Comparative example 5

A mixture was prepared in the same manner as in Example 1, except that a butene-1-homopolymer (PB-G) (MFR: 0.5 g/10 min., Mw/Mn = 4.5, II = 95%) was used instead of butene-l-homopolymers (PB-A) and (PB-B). Sheets were prepared from the mixture in the same manner as in Example 1, and examined for heat resistance, tensile yield strength and impact strength, and tubes were prepared of the mixture and evaluated with respect to internal pressure resistance and castability of the pipes. The results are shown in Table 2. The resin composition of the present invention is a polybutene-1 resin composition which has properties such as excellent stiffness, creep resistance and impact resistance strength, which are characteristic of a polybutene-l resin, as well as having excellent castability, especially castability at high casting speeds, so-called high-speed castability.

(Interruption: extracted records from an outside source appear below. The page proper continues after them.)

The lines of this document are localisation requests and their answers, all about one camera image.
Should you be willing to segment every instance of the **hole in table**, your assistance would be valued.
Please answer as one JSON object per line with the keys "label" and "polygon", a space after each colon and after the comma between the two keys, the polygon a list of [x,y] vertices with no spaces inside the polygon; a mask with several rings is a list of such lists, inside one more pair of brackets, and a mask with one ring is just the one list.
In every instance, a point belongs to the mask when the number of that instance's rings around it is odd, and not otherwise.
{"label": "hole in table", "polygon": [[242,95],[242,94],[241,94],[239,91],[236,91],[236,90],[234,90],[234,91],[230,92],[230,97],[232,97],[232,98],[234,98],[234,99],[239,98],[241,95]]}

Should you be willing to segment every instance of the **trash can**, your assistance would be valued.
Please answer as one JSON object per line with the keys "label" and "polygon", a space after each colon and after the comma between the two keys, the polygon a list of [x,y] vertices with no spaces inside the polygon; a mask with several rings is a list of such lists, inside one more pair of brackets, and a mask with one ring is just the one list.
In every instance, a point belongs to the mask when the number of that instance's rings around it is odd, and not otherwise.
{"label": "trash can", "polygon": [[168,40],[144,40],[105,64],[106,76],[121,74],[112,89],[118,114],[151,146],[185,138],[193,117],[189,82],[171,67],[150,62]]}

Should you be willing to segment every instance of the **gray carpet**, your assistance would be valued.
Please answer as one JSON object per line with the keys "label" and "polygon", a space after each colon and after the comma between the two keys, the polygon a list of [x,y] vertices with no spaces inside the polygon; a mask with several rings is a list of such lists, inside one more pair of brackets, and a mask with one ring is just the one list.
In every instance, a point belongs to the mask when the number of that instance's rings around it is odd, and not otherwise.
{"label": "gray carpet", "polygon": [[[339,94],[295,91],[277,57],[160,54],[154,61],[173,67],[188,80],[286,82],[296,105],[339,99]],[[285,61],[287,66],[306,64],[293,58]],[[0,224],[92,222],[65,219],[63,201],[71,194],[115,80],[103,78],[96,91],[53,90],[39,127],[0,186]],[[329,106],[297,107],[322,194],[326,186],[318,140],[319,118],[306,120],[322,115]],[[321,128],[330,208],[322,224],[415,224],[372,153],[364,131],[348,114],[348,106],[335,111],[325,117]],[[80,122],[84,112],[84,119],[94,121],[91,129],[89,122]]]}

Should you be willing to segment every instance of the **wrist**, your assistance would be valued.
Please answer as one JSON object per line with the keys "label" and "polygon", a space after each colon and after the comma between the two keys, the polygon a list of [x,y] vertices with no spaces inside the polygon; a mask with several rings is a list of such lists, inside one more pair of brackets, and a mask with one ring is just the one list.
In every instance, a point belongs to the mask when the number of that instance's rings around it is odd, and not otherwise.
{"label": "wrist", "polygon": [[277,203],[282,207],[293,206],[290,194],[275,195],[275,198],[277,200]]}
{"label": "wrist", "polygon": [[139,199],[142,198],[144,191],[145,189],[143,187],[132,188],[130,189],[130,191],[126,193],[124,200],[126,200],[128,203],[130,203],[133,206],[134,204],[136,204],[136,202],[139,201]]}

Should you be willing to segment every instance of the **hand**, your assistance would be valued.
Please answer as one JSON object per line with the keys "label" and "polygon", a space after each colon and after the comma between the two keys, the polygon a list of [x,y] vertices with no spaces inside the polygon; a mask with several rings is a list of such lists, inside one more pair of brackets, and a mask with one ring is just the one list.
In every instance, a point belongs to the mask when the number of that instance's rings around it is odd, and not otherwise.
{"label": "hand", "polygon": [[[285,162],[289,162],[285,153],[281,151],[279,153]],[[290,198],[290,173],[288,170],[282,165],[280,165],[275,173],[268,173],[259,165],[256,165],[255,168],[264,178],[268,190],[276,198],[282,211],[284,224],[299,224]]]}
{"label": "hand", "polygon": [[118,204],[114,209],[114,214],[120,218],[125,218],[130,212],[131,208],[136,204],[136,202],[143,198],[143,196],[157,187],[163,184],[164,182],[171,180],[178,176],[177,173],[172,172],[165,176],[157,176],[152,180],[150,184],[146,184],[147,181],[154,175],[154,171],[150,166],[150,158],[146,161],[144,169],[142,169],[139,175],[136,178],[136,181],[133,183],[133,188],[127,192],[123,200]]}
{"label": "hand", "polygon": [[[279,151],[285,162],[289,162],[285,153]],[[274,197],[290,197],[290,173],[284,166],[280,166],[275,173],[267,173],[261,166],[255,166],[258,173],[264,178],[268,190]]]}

A pipe cast from the resin mixture according to the invention is therefore a pipe which is suitable as pipe material for hot water supply and water supply in general.

Claims (9)

1. Polybutene-1 resin mixture, characterized in that it essentially comprises: (A) 60 - 95% by weight polybutene-1 resin (A) optionally including 20 mol% of a copolymerizable α-olefin with 2-20 carbon atoms, and where the resin (A) has (i) a melt flow rate (ASTM D 1238, E) of 0.01 - 5 g/10 min, (ii) a ratio (Mw/Mn) between the weight average molecular weight (Mw) and the number average molecular weight ( Mn) of 6 or less, and (iii) an isotaxity value of 93% or more, (B) 40 to 5% by weight polybutene-1 resin (B) optionally including 20 mol% of a copolymerizable α-olefin with 2-20 carbon atoms , and where the resin (B) has i) a melt flow rate 20 times or more greater than that of the polybutene-1 resin (A), ii) a ratio (Mw/Mn) between the weight average molecular weight (Mw) and the number average molecular weight ( Mn) of 6 or less, and (iii) an isotaxicity value of 93% or more, where the isotactic value of the resins (A) and (B) is measured by dissolving 1 g of the resin in 100 ml of decane, cooling the solution to 0°C, leaving the solution at 0°C for 24 hours and determining the weight % of the insoluble part in relation to all of the resin, which corresponds to the isotactic value. 2. Resin mixture according to claim 1, characterized in that it comprises 70-90% by weight of polybutene-1 resin (A) and 30-10% by weight polybutene-1-resin (B). 3. Resin mixture according to claim 1, characterized in that the polybutene-1 resin op\ (A) has a melt index of 0.1-2 g/10 min.. 4. Resin mixture according to claim 1, characterized in that the polybuteh-1 resin (A) has a Mw/Mn ratio of 5 or less. 5. Resin mixture according to claim 1, characterized in that the polybutene-1 resin (A) has an isotactic value in the range 93-98%. 6. Resin mixture according to claim 1, characterized in that the polybutene-1 resin (B) exhibits a melt flow rate 50-1,000 times greater than that of the polybutene-1 resin (A). 7. Resin mixture according to claim 1, characterized in that the polybutene-1 resin (B) exhibits a Mw/Mn ratio of 5 or less. 8. Resin mixture according to claim 1, characterized in that the polybutene-1 resin (B) has an isotacticity value of 93-98%. 9. Resin mixture according to any of the preceding claims, characterized in that it per 100 parts by weight of the resin mixture of (A) and (B) comprises 0.01-2 parts by weight of a nucleating agent, and 0-20 parts by weight of a thermoplastic polymer other than polybutene-1 resin.